Hi everybody,

I am struggling with the following log linearization (it is the FOC for K(t) in SW, 2003); in particular, given that functional form for the capital utilization function, I was wondering whether I have to take first order taylor expansion of the entire function when log linearizing(in that case, I use the entire function evaluated at utilization rate=1 which is the stady steady state value of capital utilization as a pivotal point) or just of the exponential term (in that case, I just use utilization rate = 1 as a pivotal point). I’ve tried both ways, but I am not able to obtain equation 30. Would anyone be so helpful to give me some insights? Thank everybody for the attention

tobin q log linearization.pdf (443.3 KB)

You need to do a full Taylor of the whole equation.

What do you mean exactly by doing a full Taylor expansion of the whole equation? I have always done log linearization on the single terms (ie. x’=log(x(t)) - log(x) ==>x(t)=x*exp(x’)==>x(t)=x*(1+x’)) and I have obtained the rest of the equations in the SW paper this way. In this particular case, I do not kwon how to treat the exponential term in the variable capital utilization function, as if I applied the aforementioned method, I wouldn’t get rid of the exponential. Thanks for being helpful.

I case like this it’s easier to do a Taylor approximation than the Uhlig trick.
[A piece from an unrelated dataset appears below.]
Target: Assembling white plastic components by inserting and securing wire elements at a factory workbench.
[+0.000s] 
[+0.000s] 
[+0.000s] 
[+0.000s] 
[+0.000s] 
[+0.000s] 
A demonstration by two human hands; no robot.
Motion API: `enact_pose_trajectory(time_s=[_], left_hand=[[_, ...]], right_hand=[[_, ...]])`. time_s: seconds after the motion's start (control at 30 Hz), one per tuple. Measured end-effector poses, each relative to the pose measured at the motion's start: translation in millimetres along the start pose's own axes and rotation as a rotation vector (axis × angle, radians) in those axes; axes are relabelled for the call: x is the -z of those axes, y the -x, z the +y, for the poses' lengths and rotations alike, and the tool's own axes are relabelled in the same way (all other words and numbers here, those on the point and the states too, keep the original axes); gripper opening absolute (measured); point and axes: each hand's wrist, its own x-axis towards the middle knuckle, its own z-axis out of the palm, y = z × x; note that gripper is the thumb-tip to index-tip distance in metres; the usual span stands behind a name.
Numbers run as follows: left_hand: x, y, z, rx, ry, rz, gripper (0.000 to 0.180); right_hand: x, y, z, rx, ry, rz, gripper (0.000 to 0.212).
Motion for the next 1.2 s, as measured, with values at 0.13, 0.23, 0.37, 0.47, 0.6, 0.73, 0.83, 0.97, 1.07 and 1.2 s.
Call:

{e^{\psi \left( {{u_{t + 1}} - 1} \right)}} \approx \psi {e^{\psi \left( {u - 1} \right)}}\left( {{u_{t + 1}} - u} \right) = \psi {e^{\psi \left( {u - 1} \right)}}u\frac{{\left( {{u_{t + 1}} - u} \right)}}{u} = u\psi {e^{\psi \left( {u - 1} \right)}}{\hat u_{t + 1}}

Since the steady state value of capital utilization rate is 1 by assumption, is it correct to claim that the resulting value for that expression is u(hat)(t+1)? If so, can I procceed with the Uhlig trick in the rest of equation? I have tried so but I get something very different from the SW paper.

Thank you in advance

Given that the steady state is 1, percentage deviations and absolute deviations are the same. Thus, the answer should be yes.